▸ PROBLEM STATEMENT: The line bearing "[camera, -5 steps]", together with all lines after it to the end of the material, should be repeated exactly; leave out everything else.

▸ RECORDS FOR THIS EXERCISE:
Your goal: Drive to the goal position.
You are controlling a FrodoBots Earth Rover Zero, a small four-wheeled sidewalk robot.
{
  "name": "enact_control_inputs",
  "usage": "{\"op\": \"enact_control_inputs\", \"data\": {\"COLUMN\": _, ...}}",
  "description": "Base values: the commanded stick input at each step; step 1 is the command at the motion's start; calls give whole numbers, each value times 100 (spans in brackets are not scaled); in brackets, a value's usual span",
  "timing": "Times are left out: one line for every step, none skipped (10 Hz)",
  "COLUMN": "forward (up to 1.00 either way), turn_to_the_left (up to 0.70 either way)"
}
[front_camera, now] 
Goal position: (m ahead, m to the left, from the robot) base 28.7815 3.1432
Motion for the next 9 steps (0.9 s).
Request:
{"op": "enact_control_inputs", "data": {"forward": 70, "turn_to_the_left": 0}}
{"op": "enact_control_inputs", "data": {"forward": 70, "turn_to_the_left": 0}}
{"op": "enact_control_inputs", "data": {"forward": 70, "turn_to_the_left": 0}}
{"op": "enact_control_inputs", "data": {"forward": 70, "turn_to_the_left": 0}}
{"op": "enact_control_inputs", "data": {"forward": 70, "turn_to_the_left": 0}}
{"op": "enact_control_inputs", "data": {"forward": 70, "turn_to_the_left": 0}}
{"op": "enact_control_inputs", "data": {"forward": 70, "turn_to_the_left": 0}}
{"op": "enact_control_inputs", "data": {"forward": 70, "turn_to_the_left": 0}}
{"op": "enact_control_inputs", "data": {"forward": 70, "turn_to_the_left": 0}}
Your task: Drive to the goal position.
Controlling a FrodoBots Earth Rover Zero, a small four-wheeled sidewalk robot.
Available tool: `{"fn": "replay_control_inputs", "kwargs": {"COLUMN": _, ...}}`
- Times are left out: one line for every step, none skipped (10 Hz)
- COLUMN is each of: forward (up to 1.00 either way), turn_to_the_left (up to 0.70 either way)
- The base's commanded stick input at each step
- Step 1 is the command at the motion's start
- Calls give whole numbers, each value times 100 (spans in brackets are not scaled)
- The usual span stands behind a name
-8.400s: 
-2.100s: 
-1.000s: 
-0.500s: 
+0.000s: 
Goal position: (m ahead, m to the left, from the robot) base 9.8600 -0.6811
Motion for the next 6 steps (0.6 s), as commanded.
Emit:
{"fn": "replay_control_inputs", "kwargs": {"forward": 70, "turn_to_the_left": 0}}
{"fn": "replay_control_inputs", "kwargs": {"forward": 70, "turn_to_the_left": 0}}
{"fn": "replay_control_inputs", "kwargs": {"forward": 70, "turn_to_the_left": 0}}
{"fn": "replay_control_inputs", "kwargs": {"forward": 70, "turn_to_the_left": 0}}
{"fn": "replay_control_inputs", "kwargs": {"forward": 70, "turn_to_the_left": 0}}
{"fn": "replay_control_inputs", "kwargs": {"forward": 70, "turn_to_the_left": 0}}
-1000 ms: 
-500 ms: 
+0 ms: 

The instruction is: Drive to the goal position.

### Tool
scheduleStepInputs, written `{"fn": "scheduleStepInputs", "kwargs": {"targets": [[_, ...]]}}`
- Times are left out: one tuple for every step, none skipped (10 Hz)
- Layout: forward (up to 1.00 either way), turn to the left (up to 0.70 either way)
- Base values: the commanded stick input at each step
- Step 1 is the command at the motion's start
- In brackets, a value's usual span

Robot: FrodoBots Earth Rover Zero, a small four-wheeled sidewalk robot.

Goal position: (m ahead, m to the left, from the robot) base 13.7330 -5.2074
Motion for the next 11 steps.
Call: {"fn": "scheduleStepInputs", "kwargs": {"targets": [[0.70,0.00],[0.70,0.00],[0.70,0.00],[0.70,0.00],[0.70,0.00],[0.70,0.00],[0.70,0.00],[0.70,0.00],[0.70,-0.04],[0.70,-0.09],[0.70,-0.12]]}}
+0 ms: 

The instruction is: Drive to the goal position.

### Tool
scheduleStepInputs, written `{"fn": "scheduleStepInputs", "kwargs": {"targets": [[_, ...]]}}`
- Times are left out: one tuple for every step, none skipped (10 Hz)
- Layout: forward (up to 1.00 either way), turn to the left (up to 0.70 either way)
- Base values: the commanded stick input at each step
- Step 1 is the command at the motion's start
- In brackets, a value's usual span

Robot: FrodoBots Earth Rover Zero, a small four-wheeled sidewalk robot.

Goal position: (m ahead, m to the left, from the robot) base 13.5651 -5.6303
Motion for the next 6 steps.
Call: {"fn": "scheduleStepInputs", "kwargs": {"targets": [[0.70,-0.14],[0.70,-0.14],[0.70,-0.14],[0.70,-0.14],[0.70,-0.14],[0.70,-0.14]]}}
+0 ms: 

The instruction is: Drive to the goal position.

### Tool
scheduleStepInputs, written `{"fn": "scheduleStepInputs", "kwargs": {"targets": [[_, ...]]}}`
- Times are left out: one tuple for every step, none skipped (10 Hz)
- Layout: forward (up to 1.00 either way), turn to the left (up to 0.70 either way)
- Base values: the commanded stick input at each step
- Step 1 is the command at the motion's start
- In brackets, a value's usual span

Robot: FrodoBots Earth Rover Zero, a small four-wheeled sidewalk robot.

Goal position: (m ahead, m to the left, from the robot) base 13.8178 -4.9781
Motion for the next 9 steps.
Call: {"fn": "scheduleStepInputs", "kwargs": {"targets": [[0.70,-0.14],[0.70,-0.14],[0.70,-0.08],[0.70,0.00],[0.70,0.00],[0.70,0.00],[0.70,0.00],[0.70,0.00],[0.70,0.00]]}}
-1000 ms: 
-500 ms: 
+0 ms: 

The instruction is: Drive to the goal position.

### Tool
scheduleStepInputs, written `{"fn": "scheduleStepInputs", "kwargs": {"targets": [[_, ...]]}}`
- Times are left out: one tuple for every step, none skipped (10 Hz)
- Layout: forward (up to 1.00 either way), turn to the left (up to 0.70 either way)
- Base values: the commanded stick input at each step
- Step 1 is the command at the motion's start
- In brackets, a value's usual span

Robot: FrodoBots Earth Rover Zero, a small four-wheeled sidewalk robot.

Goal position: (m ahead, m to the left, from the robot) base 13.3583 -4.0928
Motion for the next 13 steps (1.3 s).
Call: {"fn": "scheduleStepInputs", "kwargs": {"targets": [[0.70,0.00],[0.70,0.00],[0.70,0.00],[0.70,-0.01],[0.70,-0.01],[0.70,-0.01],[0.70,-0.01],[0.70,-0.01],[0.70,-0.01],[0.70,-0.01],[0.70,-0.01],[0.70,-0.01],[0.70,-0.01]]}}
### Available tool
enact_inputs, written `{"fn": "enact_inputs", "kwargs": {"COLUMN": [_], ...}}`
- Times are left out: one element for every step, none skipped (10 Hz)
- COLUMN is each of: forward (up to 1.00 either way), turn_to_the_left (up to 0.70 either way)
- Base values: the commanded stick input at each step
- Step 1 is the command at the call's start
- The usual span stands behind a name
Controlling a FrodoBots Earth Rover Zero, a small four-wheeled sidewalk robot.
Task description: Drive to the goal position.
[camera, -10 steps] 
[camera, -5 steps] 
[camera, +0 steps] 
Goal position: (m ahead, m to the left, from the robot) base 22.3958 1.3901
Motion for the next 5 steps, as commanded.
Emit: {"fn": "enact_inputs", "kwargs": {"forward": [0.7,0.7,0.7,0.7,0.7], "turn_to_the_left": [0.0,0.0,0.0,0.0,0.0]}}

▸ EXERCISE RESPONSE:
[camera, -5 steps] 
[camera, +0 steps] 
Goal position: (m ahead, m to the left, from the robot) base 22.3958 1.3901
Motion for the next 5 steps, as commanded.
Emit: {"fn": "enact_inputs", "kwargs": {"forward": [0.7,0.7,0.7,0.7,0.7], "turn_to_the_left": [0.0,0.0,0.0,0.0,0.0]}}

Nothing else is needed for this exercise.